People, Places, and Plants
- Editor: Paul Tukey
- Staff writers: Dr. Rick Churchill Allen Lessels
- Categories: Gardening
- Frequency: Bimonthly
- Circulation: 65,000
- Publisher: Paul Tukey
- Founded: 1995
- First issue: January 1996
- Final issue: 1999
- Country: United States
- Based in: New Gloucester, Maine
- Language: English
- Website: www.ppplants.com
- ISSN: 1092-9223

= People, Places, and Plants =

American gardening magazine

People, Places & Plants was an American gardening magazine based in New Gloucester, Maine, covering the areas of New England and New York. People, Places & Plants is also the name of a gardening television program syndicated by Home & Garden Television.

==History==
Maine journalist and landscaper Paul Tukey co-founded People, Places & Plants in late 1995 and the magazine's first issue was published in January 1996. At the initial phase, the magazine was headquartered in Falmouth, Maine. By late 1997, the magazine was the top-selling garden magazine in Maine.
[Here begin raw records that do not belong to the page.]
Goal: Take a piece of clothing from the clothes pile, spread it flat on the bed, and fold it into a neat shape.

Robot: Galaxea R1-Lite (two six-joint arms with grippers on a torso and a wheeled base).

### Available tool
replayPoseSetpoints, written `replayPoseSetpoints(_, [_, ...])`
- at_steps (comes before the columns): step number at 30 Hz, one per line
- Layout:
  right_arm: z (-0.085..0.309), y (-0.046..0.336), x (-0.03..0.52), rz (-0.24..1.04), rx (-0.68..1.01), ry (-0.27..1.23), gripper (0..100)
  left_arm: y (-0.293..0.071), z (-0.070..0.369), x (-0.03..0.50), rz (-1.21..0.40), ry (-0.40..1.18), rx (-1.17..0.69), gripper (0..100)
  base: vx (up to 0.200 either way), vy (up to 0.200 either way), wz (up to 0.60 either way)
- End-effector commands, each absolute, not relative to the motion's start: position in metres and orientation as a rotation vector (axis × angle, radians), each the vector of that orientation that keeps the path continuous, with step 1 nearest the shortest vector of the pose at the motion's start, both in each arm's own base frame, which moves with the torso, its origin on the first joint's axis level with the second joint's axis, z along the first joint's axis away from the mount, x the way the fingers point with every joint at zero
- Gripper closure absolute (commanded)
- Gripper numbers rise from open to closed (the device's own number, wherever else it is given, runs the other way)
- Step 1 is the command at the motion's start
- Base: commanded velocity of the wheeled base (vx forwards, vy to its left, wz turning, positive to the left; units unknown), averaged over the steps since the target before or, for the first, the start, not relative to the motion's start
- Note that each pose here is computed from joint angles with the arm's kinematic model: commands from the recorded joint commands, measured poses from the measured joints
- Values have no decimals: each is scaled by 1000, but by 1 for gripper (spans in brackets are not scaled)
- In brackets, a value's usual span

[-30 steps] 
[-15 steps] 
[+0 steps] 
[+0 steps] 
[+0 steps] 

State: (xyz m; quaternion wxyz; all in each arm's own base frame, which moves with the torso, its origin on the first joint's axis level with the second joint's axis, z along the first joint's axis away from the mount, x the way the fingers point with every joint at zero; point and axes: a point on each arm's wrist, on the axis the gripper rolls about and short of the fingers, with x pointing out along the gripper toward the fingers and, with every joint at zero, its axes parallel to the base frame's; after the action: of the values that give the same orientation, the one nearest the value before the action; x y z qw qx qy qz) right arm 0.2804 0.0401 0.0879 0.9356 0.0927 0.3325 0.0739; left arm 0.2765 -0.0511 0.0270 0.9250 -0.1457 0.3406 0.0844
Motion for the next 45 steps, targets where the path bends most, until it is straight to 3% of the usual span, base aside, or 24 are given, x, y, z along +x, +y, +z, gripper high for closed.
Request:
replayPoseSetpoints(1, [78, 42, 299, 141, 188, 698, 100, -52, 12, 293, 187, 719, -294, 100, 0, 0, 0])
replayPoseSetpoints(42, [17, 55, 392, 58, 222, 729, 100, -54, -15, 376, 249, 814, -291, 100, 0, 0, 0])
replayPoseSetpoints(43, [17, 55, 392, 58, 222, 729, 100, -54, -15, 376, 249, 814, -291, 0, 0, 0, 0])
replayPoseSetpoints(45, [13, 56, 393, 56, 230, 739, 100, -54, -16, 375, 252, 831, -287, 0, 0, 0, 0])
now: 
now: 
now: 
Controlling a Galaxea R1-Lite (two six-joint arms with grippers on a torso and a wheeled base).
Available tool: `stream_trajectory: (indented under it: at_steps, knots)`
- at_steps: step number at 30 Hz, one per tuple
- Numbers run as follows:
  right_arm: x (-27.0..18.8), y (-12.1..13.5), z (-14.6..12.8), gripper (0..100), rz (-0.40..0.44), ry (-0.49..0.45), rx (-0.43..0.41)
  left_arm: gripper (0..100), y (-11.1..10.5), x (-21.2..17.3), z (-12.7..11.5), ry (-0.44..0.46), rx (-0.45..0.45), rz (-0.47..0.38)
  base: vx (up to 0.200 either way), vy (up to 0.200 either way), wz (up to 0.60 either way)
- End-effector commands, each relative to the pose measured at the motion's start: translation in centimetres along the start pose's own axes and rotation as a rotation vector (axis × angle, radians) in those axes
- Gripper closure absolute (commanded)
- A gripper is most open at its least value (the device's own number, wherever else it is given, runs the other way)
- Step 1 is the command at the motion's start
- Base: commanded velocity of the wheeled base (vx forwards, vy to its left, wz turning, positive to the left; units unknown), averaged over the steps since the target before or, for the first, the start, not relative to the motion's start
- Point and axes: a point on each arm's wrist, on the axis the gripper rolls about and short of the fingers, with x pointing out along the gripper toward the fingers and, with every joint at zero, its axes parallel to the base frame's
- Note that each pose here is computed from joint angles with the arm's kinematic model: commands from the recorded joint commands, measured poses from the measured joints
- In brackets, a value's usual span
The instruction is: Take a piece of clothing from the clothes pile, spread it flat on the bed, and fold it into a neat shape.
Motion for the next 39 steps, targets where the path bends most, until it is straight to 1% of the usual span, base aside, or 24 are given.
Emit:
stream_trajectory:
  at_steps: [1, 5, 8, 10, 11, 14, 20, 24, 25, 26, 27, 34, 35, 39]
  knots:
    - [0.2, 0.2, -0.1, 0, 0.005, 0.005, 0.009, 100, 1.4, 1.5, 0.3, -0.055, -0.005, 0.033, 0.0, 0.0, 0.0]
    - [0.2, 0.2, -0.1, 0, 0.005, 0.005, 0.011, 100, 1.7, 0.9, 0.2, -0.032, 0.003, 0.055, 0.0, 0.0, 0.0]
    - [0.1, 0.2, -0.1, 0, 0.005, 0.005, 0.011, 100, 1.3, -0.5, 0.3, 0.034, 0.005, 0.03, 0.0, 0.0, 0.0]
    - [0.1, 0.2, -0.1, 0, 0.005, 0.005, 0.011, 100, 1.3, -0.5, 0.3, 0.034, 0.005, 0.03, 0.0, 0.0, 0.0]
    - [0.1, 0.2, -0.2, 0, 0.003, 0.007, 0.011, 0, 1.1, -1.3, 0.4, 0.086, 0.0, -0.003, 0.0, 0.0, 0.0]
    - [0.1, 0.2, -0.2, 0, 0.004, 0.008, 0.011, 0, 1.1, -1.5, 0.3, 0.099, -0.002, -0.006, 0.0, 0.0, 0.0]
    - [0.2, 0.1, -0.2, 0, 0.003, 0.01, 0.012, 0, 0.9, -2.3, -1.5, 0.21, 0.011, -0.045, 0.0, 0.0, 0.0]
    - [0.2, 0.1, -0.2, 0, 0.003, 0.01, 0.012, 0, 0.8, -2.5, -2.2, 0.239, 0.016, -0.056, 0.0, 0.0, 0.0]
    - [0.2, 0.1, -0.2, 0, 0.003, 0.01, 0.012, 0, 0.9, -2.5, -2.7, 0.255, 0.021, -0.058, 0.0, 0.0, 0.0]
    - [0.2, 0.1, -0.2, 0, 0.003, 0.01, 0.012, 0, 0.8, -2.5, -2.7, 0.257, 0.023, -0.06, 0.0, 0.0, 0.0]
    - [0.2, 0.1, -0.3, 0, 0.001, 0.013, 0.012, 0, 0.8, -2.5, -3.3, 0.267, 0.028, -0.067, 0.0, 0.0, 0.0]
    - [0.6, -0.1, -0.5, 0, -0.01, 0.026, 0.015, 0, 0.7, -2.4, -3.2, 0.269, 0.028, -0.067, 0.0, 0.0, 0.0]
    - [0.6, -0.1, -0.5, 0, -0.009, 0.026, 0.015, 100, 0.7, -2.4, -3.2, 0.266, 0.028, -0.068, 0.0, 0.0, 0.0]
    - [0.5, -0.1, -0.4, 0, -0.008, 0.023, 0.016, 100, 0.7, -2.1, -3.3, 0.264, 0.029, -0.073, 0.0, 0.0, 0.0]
After establishing itself as a publication on gardening in New England and New York, a Mid-Atlantic edition was launched in 2003. It suffered from sluggish sales and was discontinued in late 2004. People, Places & Plants published its 50th issue, billed also as a special 10th anniversary issue, in May 2005.

During late 2008 and 2009 issues of PPP were sporadic. The spring 2009 issue (volume 14, issue 2, edition 70) was received in June 2009 and on the bottom of page 12, it was announced that the magazine frequency was decreasing from six issues per year to three. The spring 2009 issue was the last one mailed to subscribers.

In a gardening column by Tom Atwell in the Sunday Press Herald on January 31, 2010, Rick Churchill (one of the writers of the magazine) announced: PPP has ceased publication, although Paul Tukey has made no official announcement. There has not been an issue for eight months, and issues were sporadic before that. Tukey, contacted by e-mail, said the magazine is not yet officially dead. "It is still listed for sale by a Portland broker," he wrote, "and several entities are interested in acquiring the title to move it forward in some fashion. Until that happens, we've been holding off making an announcement." He hopes to notify subscribers by March 1, 2010.

However, later it was declared that the magazine ceased publication in 2009.

==TV program==
A television program of People, Places & Plants, filmed at Weston Nurseries in Hopkinton, Massachusetts, and hosted by Roger Swain and Paul Tukey, debuted in March 2003. Two seasons were produced and aired on Home & Garden Television. Tukey earned the honor of America's Horticultural Communicator of the Year from the American Horticultural Society in 2006.